How prove this inequality $\sum_{cyc}\sqrt{\frac{2b+2c}{a}-1}\ge 3\sqrt{3}$

Question

Let $a,b,c>0 ,2b+2c-a\ge 0,2c+2a-b\ge 0,2a+2b-c\ge 0$ show that $$\sqrt{\dfrac{2b+2c}{a}-1}+\sqrt{\dfrac{2c+2a}{b}-1}+\sqrt{\dfrac{2a+2b}{c}-1}\ge 3\sqrt{3}$$

I try use AM-GM and Cauchy-Schwarz inequality and from here I don't see what to do

Answer 1

By AM-GM $$\sum_{cyc}\sqrt{\frac{2b+2c}{a}-1}=\sum_{cyc}\frac{2\sqrt3(2b+2c-a)}{2\sqrt{3a(2b+2c-a)}}\geq$$ $$\geq\sum_{cyc}\frac{2\sqrt3(2b+2c-a)}{3a+2b+2c-a}=\sum_{cyc}\frac{2\sqrt3(2b+2c-a)}{2(a+b+c)}=3\sqrt3$$

Answer 2

Since our inequality is homogeneous, we can assume that $a+b+c=3$.

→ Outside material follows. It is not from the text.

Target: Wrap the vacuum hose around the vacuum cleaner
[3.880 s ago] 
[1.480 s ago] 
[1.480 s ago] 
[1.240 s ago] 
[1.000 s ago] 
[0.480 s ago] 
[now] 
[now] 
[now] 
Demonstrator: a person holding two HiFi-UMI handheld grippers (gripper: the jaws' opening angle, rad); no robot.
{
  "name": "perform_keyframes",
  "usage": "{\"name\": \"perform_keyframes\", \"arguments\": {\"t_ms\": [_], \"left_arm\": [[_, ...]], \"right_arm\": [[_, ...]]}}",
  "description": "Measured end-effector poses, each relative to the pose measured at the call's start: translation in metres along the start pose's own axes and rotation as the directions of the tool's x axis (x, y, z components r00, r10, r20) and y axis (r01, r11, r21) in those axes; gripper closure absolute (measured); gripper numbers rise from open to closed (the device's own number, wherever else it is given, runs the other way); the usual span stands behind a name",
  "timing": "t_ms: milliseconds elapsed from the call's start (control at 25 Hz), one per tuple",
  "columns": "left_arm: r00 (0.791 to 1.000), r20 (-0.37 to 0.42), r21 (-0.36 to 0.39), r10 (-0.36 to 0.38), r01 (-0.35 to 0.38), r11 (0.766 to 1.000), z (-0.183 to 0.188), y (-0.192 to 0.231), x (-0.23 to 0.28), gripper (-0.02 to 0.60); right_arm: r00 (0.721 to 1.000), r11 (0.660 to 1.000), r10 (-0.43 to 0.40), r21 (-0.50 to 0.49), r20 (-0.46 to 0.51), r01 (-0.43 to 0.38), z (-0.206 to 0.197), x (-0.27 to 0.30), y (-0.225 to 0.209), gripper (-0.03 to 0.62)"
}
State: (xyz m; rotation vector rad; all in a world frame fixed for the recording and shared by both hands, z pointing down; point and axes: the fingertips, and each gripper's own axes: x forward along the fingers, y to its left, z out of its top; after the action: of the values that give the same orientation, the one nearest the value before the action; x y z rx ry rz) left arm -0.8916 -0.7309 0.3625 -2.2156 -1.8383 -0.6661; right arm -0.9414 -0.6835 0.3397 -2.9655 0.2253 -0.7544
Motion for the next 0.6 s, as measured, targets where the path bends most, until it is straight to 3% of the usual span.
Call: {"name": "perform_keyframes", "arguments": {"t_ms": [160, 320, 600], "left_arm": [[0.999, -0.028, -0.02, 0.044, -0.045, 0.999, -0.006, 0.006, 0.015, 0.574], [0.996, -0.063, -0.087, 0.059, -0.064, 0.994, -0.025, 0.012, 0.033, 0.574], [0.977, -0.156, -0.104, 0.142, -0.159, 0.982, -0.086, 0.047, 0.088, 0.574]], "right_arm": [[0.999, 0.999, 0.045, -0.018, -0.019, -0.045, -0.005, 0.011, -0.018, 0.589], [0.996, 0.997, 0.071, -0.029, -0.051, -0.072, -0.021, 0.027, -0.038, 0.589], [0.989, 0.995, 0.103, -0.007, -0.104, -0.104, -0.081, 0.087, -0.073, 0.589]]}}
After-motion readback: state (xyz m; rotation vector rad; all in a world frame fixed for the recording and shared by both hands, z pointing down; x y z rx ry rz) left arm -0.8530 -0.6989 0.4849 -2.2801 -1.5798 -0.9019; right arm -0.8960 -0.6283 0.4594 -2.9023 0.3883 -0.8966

Hence, $2b+2c-a=2(3-a)-a=3(2-a)\geq0$, which gives $\{a,b,c\}\subset(0,2]$.

Thus, we need to prove that $$\sum_{cyc}\sqrt{\frac{2(b+c)}{a}-1}\geq3\sqrt3$$ or $$\sum_{cyc}\sqrt{\frac{2(3-a)}{a}-1}\geq3\sqrt3$$ or $$\sum_{cyc}\sqrt{\frac{2}{a}-1}\geq3$$ or $$\sum_{cyc}\left(\sqrt{\frac{2}{a}-1}-1\right)\geq0$$ or $$\sum_{cyc}\frac{1-a}{\sqrt{a}(\sqrt{2-a}+\sqrt{a})}\geq0$$ or $$\sum_{cyc}\left(\frac{1-a}{\sqrt{a}(\sqrt{2-a}+\sqrt{a})}+\frac{a-1}{2}\right)\geq0$$ or $$\sum_{cyc}\frac{(a-1)(\sqrt{a(2-a)}+a-2)}{\sqrt{a}(\sqrt{2-a}+\sqrt{a})}\geq0$$ or

$$\sum_{cyc}\frac{(a-1)\sqrt{2-a}(\sqrt{a}-1)}{\sqrt{a}(\sqrt{2-a}+\sqrt{a})}\geq0$$ or $$\sum_{cyc}\frac{(a-1)^2\sqrt{2-a}}{\sqrt{a}(\sqrt{2-a}+\sqrt{a})(\sqrt{a}+1)}\geq0.$$ Done!